## Action item
Determine how many lines in the entries below contain "table", and output that number alone.

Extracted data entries

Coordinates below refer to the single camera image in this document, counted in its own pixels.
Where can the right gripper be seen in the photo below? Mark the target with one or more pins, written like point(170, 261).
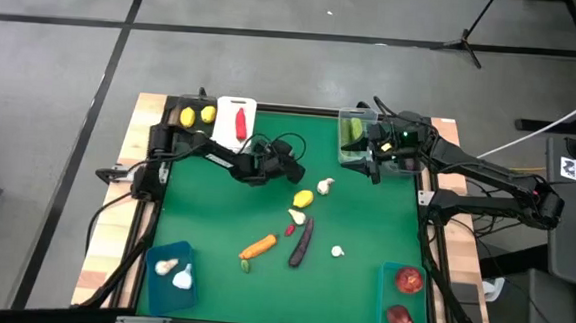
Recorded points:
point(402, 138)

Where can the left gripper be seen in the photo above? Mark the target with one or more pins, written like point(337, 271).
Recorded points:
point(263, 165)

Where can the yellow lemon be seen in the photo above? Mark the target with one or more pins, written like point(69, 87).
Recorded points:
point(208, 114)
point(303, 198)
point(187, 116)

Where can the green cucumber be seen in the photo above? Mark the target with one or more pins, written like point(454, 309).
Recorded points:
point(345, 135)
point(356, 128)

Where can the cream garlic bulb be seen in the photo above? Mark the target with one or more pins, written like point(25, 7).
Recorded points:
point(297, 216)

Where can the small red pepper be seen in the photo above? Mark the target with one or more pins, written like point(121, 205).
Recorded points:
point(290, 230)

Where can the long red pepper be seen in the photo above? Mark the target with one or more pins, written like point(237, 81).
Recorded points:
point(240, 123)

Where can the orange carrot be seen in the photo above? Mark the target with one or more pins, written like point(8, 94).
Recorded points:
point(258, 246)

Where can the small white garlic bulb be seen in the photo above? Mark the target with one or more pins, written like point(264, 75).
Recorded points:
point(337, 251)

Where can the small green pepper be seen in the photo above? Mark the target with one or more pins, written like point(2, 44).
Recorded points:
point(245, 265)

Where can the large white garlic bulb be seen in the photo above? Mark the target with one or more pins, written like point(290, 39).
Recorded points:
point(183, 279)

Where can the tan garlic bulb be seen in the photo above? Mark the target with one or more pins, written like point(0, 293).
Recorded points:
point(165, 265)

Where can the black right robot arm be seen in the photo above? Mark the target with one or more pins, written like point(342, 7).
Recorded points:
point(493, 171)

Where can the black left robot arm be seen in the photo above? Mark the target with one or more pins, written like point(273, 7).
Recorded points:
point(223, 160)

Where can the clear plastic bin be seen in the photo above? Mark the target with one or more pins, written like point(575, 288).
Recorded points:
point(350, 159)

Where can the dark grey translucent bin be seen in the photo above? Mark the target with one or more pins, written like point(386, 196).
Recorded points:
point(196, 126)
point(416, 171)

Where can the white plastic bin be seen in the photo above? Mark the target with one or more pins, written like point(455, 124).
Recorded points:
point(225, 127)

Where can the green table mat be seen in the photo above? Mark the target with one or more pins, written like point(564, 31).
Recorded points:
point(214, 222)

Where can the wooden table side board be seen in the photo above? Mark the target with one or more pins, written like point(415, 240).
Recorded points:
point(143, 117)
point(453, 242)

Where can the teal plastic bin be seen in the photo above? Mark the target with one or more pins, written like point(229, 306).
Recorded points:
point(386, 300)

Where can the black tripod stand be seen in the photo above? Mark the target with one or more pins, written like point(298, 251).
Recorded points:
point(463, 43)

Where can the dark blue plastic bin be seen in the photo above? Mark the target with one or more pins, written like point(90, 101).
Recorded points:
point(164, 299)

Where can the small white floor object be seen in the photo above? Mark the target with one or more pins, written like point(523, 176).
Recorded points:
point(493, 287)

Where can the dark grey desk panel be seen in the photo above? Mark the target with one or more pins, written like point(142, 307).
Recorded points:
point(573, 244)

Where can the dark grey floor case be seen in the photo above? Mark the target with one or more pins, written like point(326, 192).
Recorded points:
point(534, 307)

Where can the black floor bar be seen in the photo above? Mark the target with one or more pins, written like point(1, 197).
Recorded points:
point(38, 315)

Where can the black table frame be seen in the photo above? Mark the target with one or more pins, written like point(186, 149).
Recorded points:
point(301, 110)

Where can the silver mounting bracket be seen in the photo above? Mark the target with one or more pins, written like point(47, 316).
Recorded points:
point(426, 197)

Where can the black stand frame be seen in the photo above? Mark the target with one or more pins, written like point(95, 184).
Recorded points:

## Result
3